Several cancers also have the potential to be treated with gene


therapy. A therapy tested for melanoma, or skin cancer, involves
introducing a gene with an anticancer protein called tumor necrosis
factor (TNF) into test tube samples of the patient's own cancer cells,
which are then reintroduced into the patient. In brain cancer, the
approach is to insert a specific gene that increases the cancer cells'
susceptibility to a common drug used in fighting the disease. In
2003, researchers reported that they had harnessed the cell killing
properties of adenoviruses to treat prostate cancer. A 2004 report
said that researchers had developed a new DNA vaccine that
targeted the proteins expressed in cervical cancer cells.

Gaucher disease is an inherited disease caused by a mutant gene


that inhibits the production of an enzyme called glucocerebrosidase.
Patients with Gaucher disease have enlarged livers and spleens
and eventually their bones deteriorate. Clinical gene therapy trials
focus on inserting the gene for producing this enzyme.

Gene therapy also is being considered as an approach to solving a


problem associated with a surgical procedure known as
balloon angioplasty. In this procedure, a stent (in this case, a type
of tubular scaffolding) is used to open the clogged artery. However,
in response to the trauma of the stent insertion, the body initiates a
natural healing process that produces too many cells in the artery
and results in restenosis, or reclosing of the artery. The gene
therapy approach to preventing this unwanted side effect is to cover
the outside of the stents with a soluble gel. This gel contains vectors
for genes that reduce this overactive healing response.
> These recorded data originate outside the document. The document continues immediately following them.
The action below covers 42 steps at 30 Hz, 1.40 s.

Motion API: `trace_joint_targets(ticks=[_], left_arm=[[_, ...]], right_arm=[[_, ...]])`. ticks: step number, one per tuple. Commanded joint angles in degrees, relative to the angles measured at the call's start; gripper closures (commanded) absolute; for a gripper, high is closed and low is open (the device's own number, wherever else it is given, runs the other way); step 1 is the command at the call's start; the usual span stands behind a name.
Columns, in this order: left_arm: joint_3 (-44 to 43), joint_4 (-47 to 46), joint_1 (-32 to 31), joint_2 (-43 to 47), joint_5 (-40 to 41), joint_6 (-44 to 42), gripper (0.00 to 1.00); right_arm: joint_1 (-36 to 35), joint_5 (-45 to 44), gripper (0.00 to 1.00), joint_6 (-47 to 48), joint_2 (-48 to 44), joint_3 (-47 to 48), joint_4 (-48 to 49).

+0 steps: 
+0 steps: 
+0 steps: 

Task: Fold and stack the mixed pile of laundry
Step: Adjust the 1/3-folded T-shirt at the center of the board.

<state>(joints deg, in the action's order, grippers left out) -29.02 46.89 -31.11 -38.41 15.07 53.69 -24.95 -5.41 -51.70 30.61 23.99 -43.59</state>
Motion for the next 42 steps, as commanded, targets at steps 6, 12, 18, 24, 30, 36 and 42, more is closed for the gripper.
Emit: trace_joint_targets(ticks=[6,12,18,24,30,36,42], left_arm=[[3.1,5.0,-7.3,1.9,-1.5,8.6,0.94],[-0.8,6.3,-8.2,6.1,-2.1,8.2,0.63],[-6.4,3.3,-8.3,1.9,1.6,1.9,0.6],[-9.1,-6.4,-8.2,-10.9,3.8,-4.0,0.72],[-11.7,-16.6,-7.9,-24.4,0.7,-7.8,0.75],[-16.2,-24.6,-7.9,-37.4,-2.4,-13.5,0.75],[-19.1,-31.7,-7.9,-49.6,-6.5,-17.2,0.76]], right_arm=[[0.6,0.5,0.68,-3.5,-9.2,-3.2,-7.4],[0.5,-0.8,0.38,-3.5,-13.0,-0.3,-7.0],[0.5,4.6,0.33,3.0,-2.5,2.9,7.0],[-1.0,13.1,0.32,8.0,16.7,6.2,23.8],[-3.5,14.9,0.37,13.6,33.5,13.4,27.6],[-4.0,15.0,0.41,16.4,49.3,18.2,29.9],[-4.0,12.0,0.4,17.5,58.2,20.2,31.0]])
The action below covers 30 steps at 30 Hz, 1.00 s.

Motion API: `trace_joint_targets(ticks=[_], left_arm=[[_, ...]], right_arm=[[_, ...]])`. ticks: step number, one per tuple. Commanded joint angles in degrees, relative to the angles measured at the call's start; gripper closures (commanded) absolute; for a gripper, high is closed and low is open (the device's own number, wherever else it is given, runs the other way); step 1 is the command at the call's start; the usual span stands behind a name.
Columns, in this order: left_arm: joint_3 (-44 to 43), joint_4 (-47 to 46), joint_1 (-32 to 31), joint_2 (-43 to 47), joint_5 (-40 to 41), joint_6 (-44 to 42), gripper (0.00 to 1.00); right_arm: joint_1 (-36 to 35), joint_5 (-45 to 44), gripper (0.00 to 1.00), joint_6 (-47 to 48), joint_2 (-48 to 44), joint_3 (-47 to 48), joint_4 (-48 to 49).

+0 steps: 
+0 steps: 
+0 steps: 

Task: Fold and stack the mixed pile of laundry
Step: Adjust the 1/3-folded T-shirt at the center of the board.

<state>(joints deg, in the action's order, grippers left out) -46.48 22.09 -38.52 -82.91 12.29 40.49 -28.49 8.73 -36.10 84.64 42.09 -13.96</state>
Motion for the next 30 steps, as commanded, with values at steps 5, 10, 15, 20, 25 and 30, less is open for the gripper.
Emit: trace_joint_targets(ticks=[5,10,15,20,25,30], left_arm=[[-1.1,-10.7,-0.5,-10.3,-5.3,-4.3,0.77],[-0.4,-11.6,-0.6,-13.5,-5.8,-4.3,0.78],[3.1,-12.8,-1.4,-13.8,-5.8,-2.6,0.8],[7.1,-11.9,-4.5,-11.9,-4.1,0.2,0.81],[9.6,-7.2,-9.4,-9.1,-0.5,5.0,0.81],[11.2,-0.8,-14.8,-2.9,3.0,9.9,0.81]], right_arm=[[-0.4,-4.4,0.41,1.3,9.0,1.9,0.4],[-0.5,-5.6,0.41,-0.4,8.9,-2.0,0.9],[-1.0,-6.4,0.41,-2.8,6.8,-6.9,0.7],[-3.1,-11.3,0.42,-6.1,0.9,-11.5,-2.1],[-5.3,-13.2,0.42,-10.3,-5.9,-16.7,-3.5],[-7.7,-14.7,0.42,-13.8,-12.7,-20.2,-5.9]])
Regularly throughout the past decade, and no doubt over future


years, scientists have and will come up with new possible ways
for gene therapy to help treat human disease. Recent
advancements include the possibility of reversing hearing loss in
humans with experimental growing of new sensory cells in adult
guinea pigs, and avoiding amputation in patients with severe
circulatory problems in their legs with angiogenic growth factors.

The Human Genome Project


Although great strides have been made in gene therapy in a
relatively short time, its potential usefulness has been limited by
lack of scientific data concerning the multitude of functions that
genes control in the human body. For instance, it is now known that
the vast majority of genetic material does not store information for
the creation of proteins, but rather is involved in the control and
regulation of gene expression, and is, thus, much more difficult to
interpret. Even so, each individual cell in the body carries thousands
of genes coding for proteins, with some estimates as high as
150,000 genes. For gene therapy to advance to its full potential,
scientists must discover the biological role of each of these
individual genes and where the base pairs that make them up are
located on DNA.

To address this issue, the National Institutes of Health initiated


the Human Genome Project in 1990. Led by James D. Watson (one
of the co-discoverers of the chemical makeup of DNA) the project's
15-year goal is to map the entire human genome (a combination of
the words gene and chromosomes). A genome map would clearly
identify the location of all genes as well as the more than three
billion base pairs that make them up. With a precise knowledge of
gene locations and functions, scientists may one day be able to
conquer or control diseases that have plagued humanity for
centuries.
Scientists participating in the Human Genome Project identified an
average of one new gene a day, but many expected this rate of
discovery to increase. By the year 2005, their goal was to determine
the exact location of all the genes on human DNA and the exact
sequence of the base pairs that make them up. Some of the genes
identified through this project include a gene that predisposes
people to obesity,one associated with programmed cell death
(apoptosis), a gene that guides HIV viral reproduction, and the
genes of inherited disorders like Huntington's disease, Lou Gehrig's
disease, and some colon and breast cancers. In April 2003, the
finished sequence was announced, with 99% of the human
genome's gene-containing regions mapped to an accuracy of
99.9%.

The future of gene therapy


Gene therapy seems elegantly simple in its concept: supply the
human body with a gene that can correct a biological malfunction
that causes a disease. However, there are many obstacles and
some distinct questions concerning the viability of gene therapy. For
example, viral vectors must be carefully controlled lest they infect
the patient with a viral disease. Some vectors, like retroviruses, also
can enter cells functioning properly and interfere with the natural
biological processes, possibly leading to other diseases. Other viral
vectors, like the adenoviruses, often are recognized and destroyed
by the immune system so their therapeutic effects are short-lived.
Maintaining gene expression so it performs its role properly after
vector delivery is difficult. As a result, some therapies need to be
repeated often to provide long-lasting benefits.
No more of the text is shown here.